An affair of the heart

These papers – and nearly 200 more – represent significant milestones along a career that’s worth taking a step back from to get a bit of perspective. Walter’s work reflects decisions made early on: to focus on a central biological mechanism and follow it wherever it might lead, into a range of tissues and disease processes. Only then does the true biological meaning of something like the Wnt signaling pathway become clear, showing us how a process that evolved long ago in ancient cells has been tweaked in many different ways to guide the development of diverse organs and processes in complex animals. The lab continues to explore this system in new contexts; stay tuned for more discoveries about the functions of Wnt and Met signaling in development and disease.

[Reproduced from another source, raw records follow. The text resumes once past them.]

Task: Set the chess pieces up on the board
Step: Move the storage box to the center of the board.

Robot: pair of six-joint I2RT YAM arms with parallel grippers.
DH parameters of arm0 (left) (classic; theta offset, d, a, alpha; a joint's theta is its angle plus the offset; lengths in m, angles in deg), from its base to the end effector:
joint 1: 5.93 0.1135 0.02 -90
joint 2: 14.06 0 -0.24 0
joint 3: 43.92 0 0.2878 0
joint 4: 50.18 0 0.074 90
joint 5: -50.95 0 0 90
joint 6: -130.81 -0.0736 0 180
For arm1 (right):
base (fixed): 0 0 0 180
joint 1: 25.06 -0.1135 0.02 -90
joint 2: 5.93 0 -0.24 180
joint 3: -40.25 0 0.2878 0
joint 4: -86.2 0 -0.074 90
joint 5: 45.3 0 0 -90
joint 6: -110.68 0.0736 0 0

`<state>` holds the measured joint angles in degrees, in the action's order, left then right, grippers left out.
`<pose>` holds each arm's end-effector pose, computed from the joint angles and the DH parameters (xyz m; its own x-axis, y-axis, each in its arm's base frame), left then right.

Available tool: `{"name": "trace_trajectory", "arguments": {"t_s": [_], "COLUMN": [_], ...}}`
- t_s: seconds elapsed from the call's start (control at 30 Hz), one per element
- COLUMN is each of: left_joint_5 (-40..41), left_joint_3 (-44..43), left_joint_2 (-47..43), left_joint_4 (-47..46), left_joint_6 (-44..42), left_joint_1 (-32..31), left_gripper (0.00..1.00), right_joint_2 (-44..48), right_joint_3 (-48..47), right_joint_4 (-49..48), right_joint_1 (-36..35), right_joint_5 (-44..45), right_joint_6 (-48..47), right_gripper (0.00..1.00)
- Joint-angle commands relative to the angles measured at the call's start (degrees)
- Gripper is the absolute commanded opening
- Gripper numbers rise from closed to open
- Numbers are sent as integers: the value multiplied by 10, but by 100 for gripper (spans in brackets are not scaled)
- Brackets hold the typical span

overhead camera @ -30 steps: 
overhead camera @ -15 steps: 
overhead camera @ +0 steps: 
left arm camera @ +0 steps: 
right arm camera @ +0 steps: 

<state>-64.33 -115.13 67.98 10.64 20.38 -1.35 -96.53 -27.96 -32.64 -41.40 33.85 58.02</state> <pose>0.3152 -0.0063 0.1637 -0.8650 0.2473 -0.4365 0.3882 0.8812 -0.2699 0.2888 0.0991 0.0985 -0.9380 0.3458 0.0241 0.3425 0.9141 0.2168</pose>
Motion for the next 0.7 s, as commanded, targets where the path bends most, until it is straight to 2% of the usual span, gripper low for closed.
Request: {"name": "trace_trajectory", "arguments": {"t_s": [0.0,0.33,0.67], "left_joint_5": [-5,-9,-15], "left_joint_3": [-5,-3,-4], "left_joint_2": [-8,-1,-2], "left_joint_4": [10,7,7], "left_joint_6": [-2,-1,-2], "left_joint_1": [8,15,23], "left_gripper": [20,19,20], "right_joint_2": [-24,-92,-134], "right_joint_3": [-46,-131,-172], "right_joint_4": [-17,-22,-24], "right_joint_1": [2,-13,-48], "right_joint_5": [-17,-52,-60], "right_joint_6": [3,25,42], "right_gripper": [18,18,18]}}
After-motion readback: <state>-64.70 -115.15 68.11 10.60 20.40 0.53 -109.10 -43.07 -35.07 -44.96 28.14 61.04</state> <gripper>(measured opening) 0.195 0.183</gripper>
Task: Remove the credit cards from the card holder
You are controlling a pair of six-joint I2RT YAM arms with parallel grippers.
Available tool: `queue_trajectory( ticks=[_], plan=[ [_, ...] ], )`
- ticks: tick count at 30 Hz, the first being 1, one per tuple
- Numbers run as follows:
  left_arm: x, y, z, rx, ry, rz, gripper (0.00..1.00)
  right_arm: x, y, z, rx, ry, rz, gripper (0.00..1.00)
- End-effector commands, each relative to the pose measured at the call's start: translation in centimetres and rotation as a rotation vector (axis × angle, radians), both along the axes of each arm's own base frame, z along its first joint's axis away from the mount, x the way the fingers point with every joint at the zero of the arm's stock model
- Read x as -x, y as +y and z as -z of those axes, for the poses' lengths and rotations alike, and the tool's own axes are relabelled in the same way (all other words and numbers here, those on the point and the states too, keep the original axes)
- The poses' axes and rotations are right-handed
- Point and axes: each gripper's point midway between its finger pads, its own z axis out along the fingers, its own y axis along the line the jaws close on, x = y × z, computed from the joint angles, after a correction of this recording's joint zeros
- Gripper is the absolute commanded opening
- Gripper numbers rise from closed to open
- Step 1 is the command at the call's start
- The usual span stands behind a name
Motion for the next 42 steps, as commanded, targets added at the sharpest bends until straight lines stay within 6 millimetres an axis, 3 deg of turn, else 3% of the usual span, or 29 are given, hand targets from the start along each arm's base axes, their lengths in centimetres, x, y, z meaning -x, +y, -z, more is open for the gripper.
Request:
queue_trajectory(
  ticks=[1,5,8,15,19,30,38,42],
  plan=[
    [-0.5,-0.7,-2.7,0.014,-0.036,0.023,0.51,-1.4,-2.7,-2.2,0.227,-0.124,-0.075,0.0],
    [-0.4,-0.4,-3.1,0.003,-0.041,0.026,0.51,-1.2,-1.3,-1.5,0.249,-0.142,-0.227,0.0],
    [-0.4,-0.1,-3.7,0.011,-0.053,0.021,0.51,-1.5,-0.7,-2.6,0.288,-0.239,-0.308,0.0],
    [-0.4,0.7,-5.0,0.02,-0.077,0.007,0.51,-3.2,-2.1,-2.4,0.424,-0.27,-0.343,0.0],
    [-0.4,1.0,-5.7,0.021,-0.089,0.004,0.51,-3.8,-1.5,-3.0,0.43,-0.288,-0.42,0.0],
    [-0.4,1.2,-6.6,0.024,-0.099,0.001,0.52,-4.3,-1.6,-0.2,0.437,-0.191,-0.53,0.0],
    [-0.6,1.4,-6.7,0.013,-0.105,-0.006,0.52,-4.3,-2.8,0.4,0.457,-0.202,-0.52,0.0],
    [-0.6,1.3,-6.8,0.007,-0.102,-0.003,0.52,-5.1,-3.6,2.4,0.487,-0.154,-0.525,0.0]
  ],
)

In retrospect it’s a straight and logical route, but along the way some interesting side-roads have appeared. Walter has never hesitated to make small detours to see where they might lead. He admits that some things never panned out, but in 2004 one of those side-trips turned out to have an immediate medical impact, saving lives and becoming a great example of the MDC’s approach to molecular medicine. The story appeared in Nature Medicine that year and was widely covered in the popular press.

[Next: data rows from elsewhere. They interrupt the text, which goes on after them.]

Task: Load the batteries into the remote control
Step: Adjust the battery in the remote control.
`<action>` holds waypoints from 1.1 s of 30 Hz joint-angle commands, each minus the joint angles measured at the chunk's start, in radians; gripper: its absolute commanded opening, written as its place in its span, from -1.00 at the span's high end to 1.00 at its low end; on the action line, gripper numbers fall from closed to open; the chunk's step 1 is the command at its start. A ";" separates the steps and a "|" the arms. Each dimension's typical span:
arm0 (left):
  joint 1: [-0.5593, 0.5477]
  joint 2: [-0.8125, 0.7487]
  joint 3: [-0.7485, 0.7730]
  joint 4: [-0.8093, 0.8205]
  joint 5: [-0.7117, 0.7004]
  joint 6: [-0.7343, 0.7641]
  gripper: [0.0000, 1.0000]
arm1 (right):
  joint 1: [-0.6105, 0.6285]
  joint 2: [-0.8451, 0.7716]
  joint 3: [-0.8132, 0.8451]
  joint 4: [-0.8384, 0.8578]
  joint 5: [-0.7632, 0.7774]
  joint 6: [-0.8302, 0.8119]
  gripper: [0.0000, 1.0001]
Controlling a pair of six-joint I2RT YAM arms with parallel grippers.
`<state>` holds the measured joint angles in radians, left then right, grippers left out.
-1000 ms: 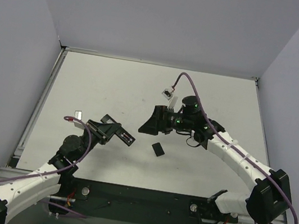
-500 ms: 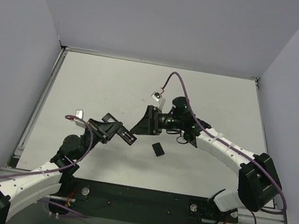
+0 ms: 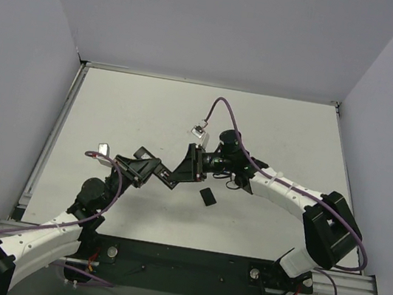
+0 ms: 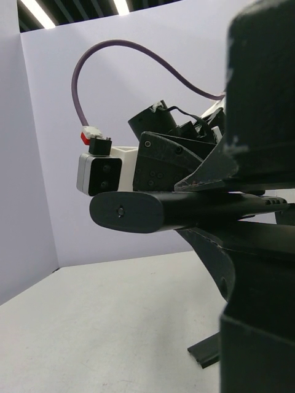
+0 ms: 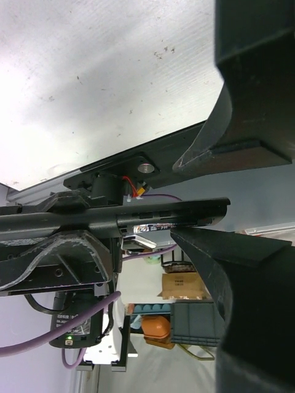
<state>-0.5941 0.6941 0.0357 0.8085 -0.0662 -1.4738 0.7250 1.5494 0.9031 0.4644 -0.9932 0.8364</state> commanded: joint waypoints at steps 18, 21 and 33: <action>-0.003 -0.004 -0.011 0.135 0.009 -0.043 1.00 | 0.010 0.000 -0.023 0.135 -0.053 0.013 0.95; -0.003 -0.005 -0.013 0.133 0.009 -0.039 1.00 | 0.008 -0.003 -0.013 0.131 -0.050 0.015 0.77; -0.003 -0.060 -0.036 0.025 -0.017 0.000 1.00 | -0.041 -0.101 0.031 -0.080 0.031 -0.121 -0.23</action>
<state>-0.5941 0.6727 0.0357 0.8387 -0.0669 -1.5043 0.6991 1.5356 0.8848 0.4877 -0.9977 0.8272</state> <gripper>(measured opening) 0.293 0.573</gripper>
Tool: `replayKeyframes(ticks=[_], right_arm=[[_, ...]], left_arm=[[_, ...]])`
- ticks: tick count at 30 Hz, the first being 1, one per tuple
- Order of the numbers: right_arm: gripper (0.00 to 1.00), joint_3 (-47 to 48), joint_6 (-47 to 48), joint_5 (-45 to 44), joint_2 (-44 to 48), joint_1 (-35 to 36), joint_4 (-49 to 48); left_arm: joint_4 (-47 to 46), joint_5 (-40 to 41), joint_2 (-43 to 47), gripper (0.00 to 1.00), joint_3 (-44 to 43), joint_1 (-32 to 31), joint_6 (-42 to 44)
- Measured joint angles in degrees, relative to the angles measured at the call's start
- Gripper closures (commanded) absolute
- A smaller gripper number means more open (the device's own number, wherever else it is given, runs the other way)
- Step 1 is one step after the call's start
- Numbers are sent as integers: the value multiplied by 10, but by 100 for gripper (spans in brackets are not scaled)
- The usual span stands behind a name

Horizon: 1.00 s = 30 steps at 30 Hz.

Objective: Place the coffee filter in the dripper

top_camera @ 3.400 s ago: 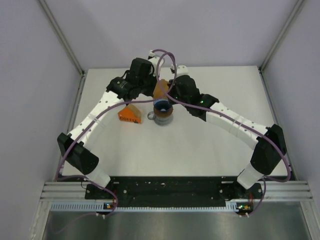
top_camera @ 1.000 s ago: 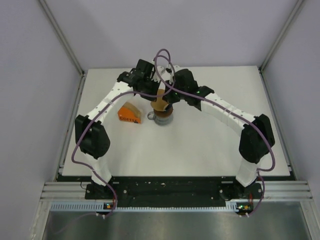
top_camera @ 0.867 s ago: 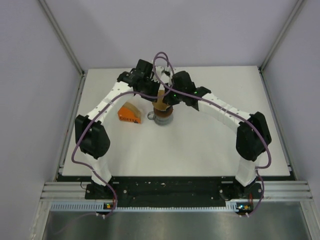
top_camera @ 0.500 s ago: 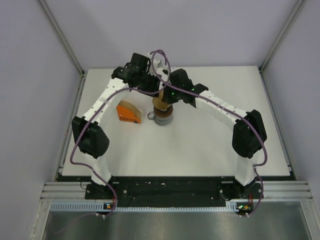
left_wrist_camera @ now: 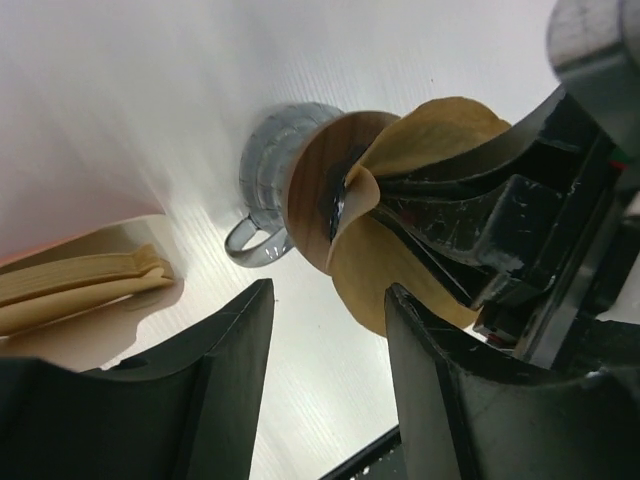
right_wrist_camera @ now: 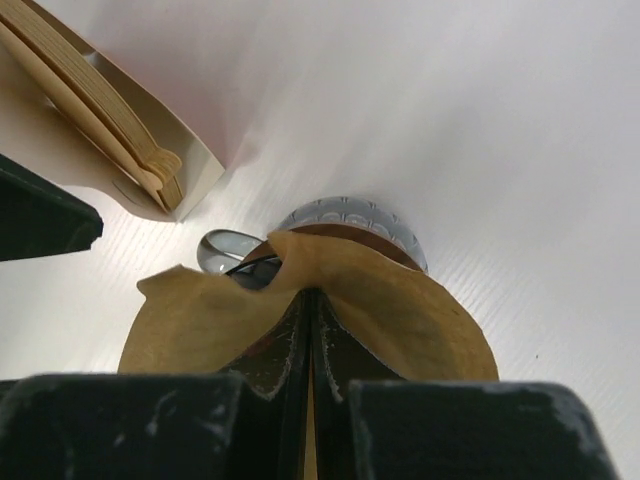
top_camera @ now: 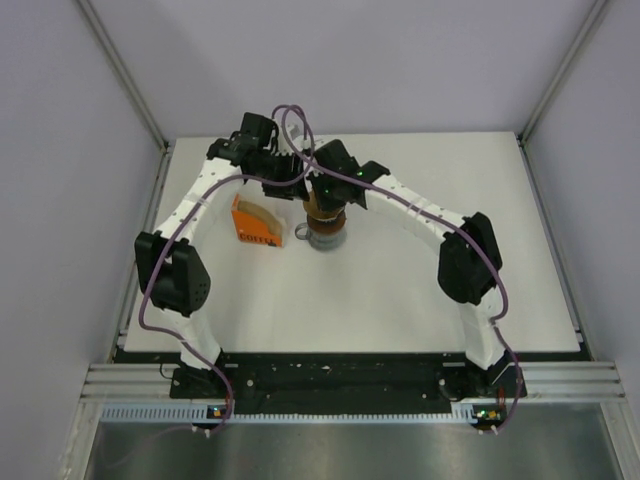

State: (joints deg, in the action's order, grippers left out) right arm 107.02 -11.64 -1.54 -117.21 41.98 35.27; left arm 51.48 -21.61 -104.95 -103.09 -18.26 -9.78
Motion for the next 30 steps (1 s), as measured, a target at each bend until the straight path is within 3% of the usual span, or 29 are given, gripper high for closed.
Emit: replayKeyframes(ticks=[6,24,30], right_arm=[[100,14,10,-10,-19,7,33],[100,62,16,-12,-68,7,46],[100,67,14,0,-71,6,47]], left_arm=[[-5,-13,7,54,37,3,-19],[-27,-15,10,49,58,5,-41],[-34,-15,7,66,58,5,-45]])
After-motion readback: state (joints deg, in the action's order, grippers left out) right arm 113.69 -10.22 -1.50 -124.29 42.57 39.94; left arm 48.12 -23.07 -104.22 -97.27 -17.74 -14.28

Walter’s abiding interest in cell adhesion had led the group to knock out molecules that help link neighboring cells. The lab produced a strain of mouse without one of these molecules, called plakophilin 2, a relative of beta-catenin, and made a surprising discovery: the animals died mid-way through embryonic development due to heart defects. Ludwig Thierfelder, a clinician and researcher working on the heart, had a lab right down the hall. Walter paid a visit and posed a simple question: Do any human patients with heart defects exhibit mutations in plakophilin-2?

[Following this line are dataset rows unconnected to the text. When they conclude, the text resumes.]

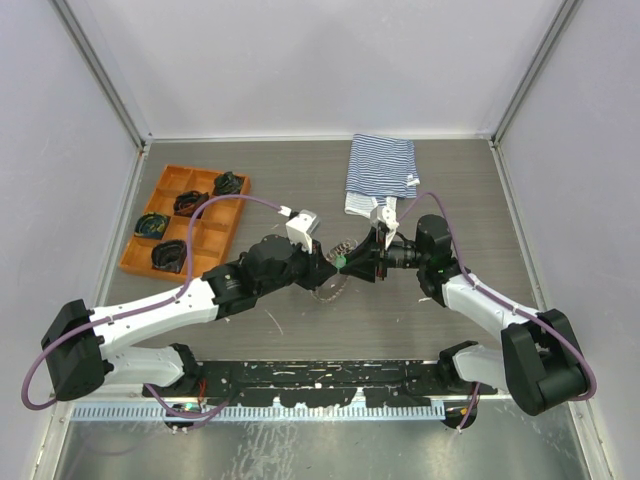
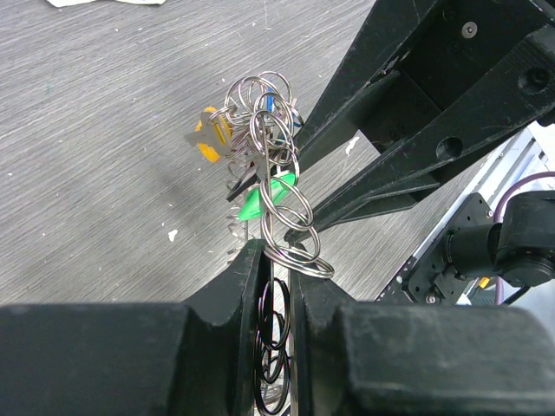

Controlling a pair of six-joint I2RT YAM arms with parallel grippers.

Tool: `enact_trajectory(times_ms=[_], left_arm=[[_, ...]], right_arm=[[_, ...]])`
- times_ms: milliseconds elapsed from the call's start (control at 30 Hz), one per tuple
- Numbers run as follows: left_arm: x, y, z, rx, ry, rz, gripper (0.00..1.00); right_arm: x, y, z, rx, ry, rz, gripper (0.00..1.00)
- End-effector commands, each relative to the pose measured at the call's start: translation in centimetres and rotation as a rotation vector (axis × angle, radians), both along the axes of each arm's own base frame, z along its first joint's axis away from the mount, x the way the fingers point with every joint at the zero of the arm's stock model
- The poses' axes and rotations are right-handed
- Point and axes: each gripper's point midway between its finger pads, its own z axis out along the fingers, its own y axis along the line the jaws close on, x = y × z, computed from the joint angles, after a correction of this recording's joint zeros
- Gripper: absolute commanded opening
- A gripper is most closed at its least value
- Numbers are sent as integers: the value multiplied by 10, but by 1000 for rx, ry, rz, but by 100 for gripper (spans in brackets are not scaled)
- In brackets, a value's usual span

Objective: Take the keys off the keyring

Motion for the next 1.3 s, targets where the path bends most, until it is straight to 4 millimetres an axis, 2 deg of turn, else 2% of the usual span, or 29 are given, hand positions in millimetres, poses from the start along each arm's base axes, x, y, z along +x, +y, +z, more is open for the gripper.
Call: enact_trajectory(times_ms=[0, 267, 500, 700, 967, 1200, 1267], left_arm=[[6, -10, 50, -163, -85, 3, 0], [5, -14, 55, -186, -81, -5, 0], [4, -13, 56, -188, -81, -7, 0], [6, -3, 55, -160, -97, 23, 0], [14, 13, 40, -75, -137, 75, 0], [24, 17, 14, 31, -166, 94, 0], [25, 16, 9, 48, -167, 91, 0]], right_arm=[[2, 3, 15, 36, -46, -5, 36], [5, 4, 12, 36, -27, -19, 32], [5, 4, 19, 44, -45, -21, 17], [5, 3, 23, 25, -54, -10, 1], [-1, 2, 18, -85, -33, 85, 1], [-5, -2, 11, -214, -42, 156, 1], [-1, -4, 9, -260, -44, 148, 1]])
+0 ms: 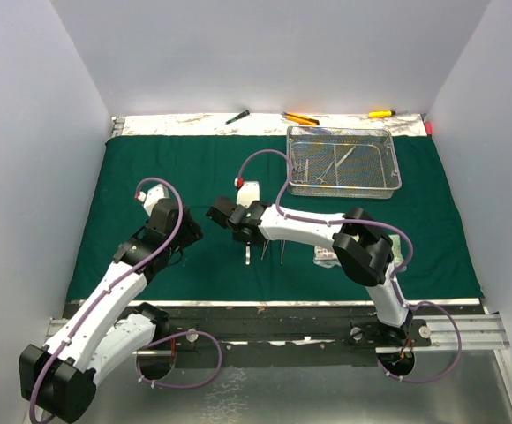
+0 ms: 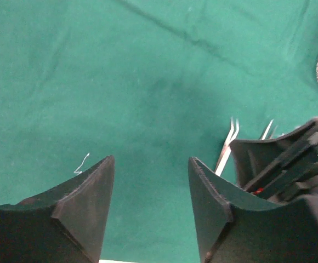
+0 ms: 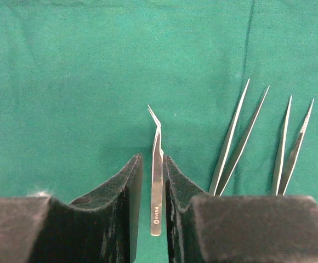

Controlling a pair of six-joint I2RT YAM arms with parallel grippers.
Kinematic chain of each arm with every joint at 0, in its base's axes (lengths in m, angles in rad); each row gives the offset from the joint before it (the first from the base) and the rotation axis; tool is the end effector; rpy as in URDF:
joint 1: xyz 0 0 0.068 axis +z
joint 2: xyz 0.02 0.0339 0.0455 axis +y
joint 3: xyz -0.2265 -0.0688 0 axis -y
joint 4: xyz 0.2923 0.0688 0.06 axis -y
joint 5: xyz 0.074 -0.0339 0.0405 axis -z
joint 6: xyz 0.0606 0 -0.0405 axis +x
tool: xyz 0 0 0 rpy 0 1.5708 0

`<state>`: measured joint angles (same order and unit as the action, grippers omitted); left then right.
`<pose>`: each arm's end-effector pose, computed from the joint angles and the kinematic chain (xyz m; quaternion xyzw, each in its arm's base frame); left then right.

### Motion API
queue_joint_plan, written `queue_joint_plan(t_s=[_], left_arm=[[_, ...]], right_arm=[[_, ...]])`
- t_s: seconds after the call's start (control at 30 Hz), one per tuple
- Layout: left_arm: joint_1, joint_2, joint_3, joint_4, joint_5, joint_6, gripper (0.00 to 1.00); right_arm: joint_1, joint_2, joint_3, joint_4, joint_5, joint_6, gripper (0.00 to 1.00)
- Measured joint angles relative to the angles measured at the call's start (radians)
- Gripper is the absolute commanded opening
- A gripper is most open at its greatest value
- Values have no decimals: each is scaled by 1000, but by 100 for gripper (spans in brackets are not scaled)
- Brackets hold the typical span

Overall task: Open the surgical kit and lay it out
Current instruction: Pick up the medical item from the surgical kit.

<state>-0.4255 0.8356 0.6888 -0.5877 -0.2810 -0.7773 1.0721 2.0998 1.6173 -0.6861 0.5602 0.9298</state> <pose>0.2475 -0.0937 0.2095 -0.2143 0.8809 -0.1220 0.4039 0.2531 0.3975 0.1112 -0.0119 0.9432 0.0155 0.3316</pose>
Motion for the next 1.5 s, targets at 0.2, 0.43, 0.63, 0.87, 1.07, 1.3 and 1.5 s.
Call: queue_joint_plan(t_s=[0.2, 0.43, 0.63, 0.87, 1.07, 1.3, 1.5], left_arm=[[0, -1, -135, 6, 46, -64, 48], [0, 6, -215, 13, 69, -127, 41], [0, 56, -240, 24, 70, -183, 36], [0, 98, -243, 19, 68, -215, 35], [0, 98, -243, 17, 67, -227, 35], [0, 97, -242, 17, 67, -229, 36], [0, 97, -229, 13, 67, -219, 39]], right_arm=[[-16, 24, 32, -6, -8, -27, 21], [-44, 65, 34, -5, -31, -50, 14], [-59, 66, 32, -4, -36, -59, 3], [-68, 43, -17, 47, -53, -68, 4], [-84, 13, -67, 90, -86, -71, 13], [-96, -7, -103, 128, -141, -100, 15], [-118, -32, -141, 164, -191, -121, 2]])
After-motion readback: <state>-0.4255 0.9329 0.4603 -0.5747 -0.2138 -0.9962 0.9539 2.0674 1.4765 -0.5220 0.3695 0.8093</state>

It turns out that they do: About 30 percent of people who suffer from hereditary forms of arrhythmogenic right cardiac ventricular cardiomyopathies (ARVC) had such mutations. People with the condition experience rhythmic disturbances in their heartbeats and have a high risk of sudden death. There is a solution – implanting a defibrillator – but until 2004 it was difficult to diagnose the disease. The discovery by Walter and Ludwig’s lab made it possible to screen family members at risk and identify those with mutations in plakophilin-2. They could be given defibrillators, and this intervention has saved many lives.

How to address a Guru

I haven’t mentioned one paper – all right, maybe it’s one of those urban myths of science – about the migration of a colony of microbes through a musty organ pipe (low B-flat) in a Swiss church. You can ask Walter Birchmeier about it the next time you spot him in the lab, or steering his bike across the campus. Also be sure to ask about the last concert he attended, or the book that he’s currently reading. The answer will always be interesting. And then take a minute to imagine what the MDC – and science – would be like if he had remained in his organist’s loft or become stranded in a middle-school classroom.

If you aren’t quite sure how to address him, here are some choices: Grand Master or Guru, or perhaps the Lord of Wnt. If you prefer a literary reference, “Oh Captain, my Captain” would certainly be appropriate. Maybe we can get him knighted, in which case he’ll be “Sir Walter.” Until then, just “Walter” will do.